【生物】五界説・3ドメイン説のさらに先の生物の分類
今回は生物の分類の歩みについてです。
過去、幾人もの科学者によって提唱されてきた生物の分類。
現在の日本の教科書では五界説と3ドメイン説を採用していますが、最新の研究ではどのようになっているのかです。
なお、本来なら鉱物も生物の分類の一つとして19世紀頃まで考えられていましたが、ここではややこしくなるので、鉱物は扱いません。
二界説
古代ギリシア、アリストテレスの時代には既にこの考え方がありました。
生物を動物と植物に分ける考え方です。
と言ってもこの頃は動物と植物を別個のものとして扱い、それらをまとめて生物という扱いはしなかったようです。
しかし、1665年、フックがコルクの観察から細胞を発見します。
そして分類学の父として名高いリンネは、1735年に『自然の体系』にて二界説を採用します。

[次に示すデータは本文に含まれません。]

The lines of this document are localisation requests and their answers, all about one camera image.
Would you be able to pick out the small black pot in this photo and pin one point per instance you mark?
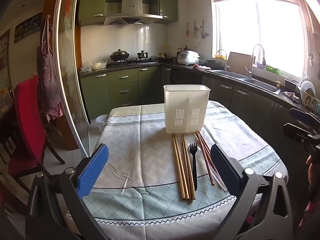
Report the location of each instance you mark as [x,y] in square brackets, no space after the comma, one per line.
[143,54]

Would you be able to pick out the hanging wall utensils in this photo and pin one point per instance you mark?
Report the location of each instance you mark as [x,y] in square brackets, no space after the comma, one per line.
[197,30]

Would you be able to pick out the gas stove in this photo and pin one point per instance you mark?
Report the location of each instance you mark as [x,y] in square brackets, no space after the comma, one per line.
[140,61]

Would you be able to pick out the grey rag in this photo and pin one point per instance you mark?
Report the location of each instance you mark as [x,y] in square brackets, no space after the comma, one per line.
[291,97]

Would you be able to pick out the red checked apron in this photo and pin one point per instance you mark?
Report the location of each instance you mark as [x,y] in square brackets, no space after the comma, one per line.
[48,80]

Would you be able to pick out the dark wall poster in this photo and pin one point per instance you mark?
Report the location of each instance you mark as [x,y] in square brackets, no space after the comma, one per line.
[27,27]

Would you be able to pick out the wooden cutting board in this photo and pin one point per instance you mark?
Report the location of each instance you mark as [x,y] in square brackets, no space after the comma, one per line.
[240,62]

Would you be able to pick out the steel range hood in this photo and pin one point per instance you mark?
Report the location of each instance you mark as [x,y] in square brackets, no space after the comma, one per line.
[132,10]

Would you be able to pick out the dark kitchen countertop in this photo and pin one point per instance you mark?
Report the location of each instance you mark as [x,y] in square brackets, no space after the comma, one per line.
[285,101]

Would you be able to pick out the steel kitchen sink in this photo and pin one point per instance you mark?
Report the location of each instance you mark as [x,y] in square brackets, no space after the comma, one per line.
[260,83]

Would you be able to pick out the white plastic utensil holder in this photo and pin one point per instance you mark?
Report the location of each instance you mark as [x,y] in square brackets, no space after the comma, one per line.
[186,105]

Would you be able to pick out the black built-in oven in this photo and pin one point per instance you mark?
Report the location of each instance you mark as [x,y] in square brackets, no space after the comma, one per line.
[185,76]

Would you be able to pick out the tall steel faucet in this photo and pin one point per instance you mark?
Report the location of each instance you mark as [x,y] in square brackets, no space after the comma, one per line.
[257,48]

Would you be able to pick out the white trash bin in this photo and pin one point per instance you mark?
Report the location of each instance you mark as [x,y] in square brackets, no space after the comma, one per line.
[101,123]

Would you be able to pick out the black plastic fork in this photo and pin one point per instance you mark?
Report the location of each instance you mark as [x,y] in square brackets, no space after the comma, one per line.
[193,165]

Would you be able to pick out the red cushioned wooden chair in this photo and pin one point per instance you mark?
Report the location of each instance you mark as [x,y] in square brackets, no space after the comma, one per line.
[27,120]

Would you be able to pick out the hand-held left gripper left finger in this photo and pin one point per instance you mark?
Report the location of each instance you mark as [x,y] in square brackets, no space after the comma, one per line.
[93,170]

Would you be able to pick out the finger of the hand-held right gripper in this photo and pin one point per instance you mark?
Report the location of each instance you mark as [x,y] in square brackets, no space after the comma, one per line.
[301,116]
[295,132]

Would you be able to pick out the pale patterned tablecloth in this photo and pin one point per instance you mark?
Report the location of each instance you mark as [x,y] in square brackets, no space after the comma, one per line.
[140,155]

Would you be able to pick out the white plastic bags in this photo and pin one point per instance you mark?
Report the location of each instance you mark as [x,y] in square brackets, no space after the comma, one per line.
[96,65]

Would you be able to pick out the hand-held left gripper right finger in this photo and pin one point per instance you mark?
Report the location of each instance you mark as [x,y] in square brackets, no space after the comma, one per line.
[222,171]

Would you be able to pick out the small steel faucet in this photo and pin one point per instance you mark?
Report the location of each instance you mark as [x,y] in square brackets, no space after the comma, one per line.
[225,60]

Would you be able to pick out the green upper cabinets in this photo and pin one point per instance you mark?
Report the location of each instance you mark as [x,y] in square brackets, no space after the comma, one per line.
[91,5]

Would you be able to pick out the window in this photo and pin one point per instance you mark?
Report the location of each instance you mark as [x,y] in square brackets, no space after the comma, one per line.
[260,35]

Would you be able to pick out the glass sliding door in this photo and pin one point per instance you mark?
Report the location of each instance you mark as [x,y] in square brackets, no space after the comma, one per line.
[70,80]

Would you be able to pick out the white dish rack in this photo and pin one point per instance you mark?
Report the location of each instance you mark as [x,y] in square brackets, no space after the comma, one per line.
[308,92]

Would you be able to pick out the green plastic basin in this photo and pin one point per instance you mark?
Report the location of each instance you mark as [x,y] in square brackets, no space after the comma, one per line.
[273,69]

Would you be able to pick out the red dish cloth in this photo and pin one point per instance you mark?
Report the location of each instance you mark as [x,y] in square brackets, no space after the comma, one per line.
[201,67]

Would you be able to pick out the green lower cabinets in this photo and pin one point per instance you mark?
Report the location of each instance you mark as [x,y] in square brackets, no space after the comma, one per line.
[125,82]

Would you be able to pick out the white rice cooker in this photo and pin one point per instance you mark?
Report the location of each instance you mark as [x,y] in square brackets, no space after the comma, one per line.
[188,57]

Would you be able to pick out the green cabinets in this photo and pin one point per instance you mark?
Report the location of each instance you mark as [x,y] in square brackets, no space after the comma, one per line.
[91,5]
[125,82]

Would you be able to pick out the black wok with lid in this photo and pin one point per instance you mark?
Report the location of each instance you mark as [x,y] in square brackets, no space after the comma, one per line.
[120,54]

1838年には、シュライデンが植物における細胞説を、
1839年には、シュワンが動物における細胞説を提唱します。
この頃には、生物を動物と植物に分ける考え方が間違いなく生まれていたと言えるでしょう。

三界説
しかし、顕微鏡での研究が進むにつれて、二界説では齟齬が生じてきます。
ミドリムシや変形菌(粘菌)は植物と動物のどちらに属するのか。

そこで1860年、ホッグが原始的な生物をPrimigenumにまとめることを提案。
1866年にヘッケルが原生生物界Protistaと名付けたことで、三界説が提唱されます。

二帝説
高性能な顕微鏡の開発など、科学技術の進歩もあり、生物学は進歩していきます。
そして次なる疑問は、細胞構造が他の生物とは明らかに異なる細菌をどう扱うべきか。
そんな中、1925年にシャットンは生物を原核生物と真核生物に分ける考え方を提唱します。
二帝説です。
ドメインという考え方の先駆ともされます。

四界説
1938年、コープランドは界に二帝説を組み込む分類を提唱します。
生物は、原核生物と真核生物の二つに分けられ、
真核生物は更に、植物、原生生物、動物に分けられるというものです。
四界説です。

五界説
1969年、ホイタッカーが新たな分類を提唱します。
真核生物を、
植物=生産者
動物=消費者
菌=分解者
原生生物=その他
に分ける五界説です。

ここでやっと、現代の教科書で扱われている五界説にたどり着きます。
しかし、五界説は最新の分類体系と呼べるものではありません。
では、なぜ使われているのか。
それは、わかりやすいから。
分類はどこまでいっても結局は人のわかりやすさのためにするもの。
科学的正しさよりも、わかりやすさが少なくとも授業レベルでは優先されているのです。
六界説
1977年、ウーズはrRNAの研究に基づく新たな分類を提唱します。
原核生物を真正細菌と古細菌に分けるという六界説です。

3ドメイン説
1990年、ウーズは界ではない新たな分類を提唱します。
すなわち、生物を古細菌、細菌、真核生物に分ける3ドメイン説です。

八界説
1993年、キャバリエ・スミスが新たな分類を提唱します。
それは、雑多な分類群であった原生生物を、
クロミスタ界、アーケゾア界、原生動物界に分ける八界説です。

クロミスタ界は、藻類を始めとする生物。
アーケゾア界は、ミトコンドリアを持たない生物。
原生動物界は、動物的な単細胞由来のもののうち胚分割を行わない生物です。
修正六界説
1998年、キャバリエ・スミスは八界説を修正します。
アーケゾアと原生動物を、原生動物に
真正細菌と古細菌を細菌に分類した修正六界説です。

七界説
2015年、Ruggieroが新たな分類を提唱します。
細菌界をやはり真正細菌界と古細菌界に分ける七界説です。

最新の分類
では、最新の分類は何なのでしょうか。
島野(2017)は、キャバリエ・スミスによる修正六界説。
あるいは、Ruggieroによる七界説が
「真核生物の高次分類は、現在どのような体系に従えばよいのか?」
という答えの一つであるとしています。
しかし、話はこれで終わりません。
現代の生物学にはもう一つ主流となっている分類が存在します。
それは、スーパーグループと呼ばれるものです。
このスーパーグループについては、また別の回で紹介します。
※日本の教科書では、五界説を採用しています。
修正六界説や七界説をテストで書いて不正解となっても、責任は取れません。